<<<<

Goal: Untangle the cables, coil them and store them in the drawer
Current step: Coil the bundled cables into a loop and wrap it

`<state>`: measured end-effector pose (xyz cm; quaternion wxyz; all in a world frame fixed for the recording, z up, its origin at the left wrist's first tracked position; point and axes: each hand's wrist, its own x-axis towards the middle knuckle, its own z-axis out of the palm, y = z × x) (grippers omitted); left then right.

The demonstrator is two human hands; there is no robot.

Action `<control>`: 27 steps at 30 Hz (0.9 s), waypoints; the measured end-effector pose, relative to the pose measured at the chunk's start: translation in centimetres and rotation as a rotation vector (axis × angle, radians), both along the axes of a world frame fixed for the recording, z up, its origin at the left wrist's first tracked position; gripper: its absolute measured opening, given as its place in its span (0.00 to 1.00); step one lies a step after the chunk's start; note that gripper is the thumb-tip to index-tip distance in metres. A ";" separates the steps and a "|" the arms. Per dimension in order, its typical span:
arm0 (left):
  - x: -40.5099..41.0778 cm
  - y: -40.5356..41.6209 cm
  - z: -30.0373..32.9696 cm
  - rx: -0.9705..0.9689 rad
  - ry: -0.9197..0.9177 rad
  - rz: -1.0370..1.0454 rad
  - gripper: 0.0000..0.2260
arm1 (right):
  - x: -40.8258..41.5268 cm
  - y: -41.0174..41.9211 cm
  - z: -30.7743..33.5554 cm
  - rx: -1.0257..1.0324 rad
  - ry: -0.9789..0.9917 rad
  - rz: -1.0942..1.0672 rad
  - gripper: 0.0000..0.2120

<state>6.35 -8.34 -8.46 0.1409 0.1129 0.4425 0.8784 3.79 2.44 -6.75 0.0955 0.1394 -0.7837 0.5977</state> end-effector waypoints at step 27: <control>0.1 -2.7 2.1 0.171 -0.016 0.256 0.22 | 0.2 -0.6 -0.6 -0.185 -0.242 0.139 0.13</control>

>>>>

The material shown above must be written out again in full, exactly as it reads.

__Solution to the problem__.
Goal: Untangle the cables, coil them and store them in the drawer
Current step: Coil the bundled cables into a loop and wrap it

`<state>`: measured end-effector pose (xyz cm; quaternion wxyz; all in a world frame fixed for the recording, z up, its origin at the left wrist's first tracked position; point and axes: each hand's wrist, its own x-axis towards the middle knuckle, its own z-axis out of the palm, y = z × x) (grippers omitted); left then right.

The demonstrator is two human hands; there is no robot.

Action `<control>`: 27 steps at 30 Hz (0.9 s), waypoints; the measured end-effector pose, relative to the pose measured at the chunk's start: translation in centimetres and rotation as a rotation vector (axis × angle, radians), both along the axes of a world frame fixed for the recording, z up, its origin at the left wrist's first tracked position; gripper: its absolute measured opening, given as its place in its span (0.00 to 1.00); step one lies a step after the chunk's start; note that gripper is the thumb-tip to index-tip distance in metres. A ";" separates the steps and a "|" the arms. Per dimension in order, its typical span:
arm0 (left):
  - x: -40.5099..41.0778 cm
  - y: -40.5356..41.6209 cm
  - z: -30.0373..32.9696 cm
  - rx: -0.9705..0.9689 rad
  - ry: -0.9197..0.9177 rad
  - rz: -1.0370..1.0454 rad
  - gripper: 0.0000..0.2260
arm1 (right):
  - x: -40.8258..41.5268 cm
  - y: -41.0174..41.9211 cm
  - z: -30.7743..33.5554 cm
  - rx: -1.0257..1.0324 rad
  - ry: -0.9789..0.9917 rad
  - rz: -1.0942..1.0672 rad
  - gripper: 0.0000..0.2120

<state>6.35 -8.34 -8.46 0.1409 0.1129 0.4425 0.8784 3.79 2.44 -6.75 0.0955 0.1394 -0.7837 0.5977</state> end-effector waypoints at step 27: <control>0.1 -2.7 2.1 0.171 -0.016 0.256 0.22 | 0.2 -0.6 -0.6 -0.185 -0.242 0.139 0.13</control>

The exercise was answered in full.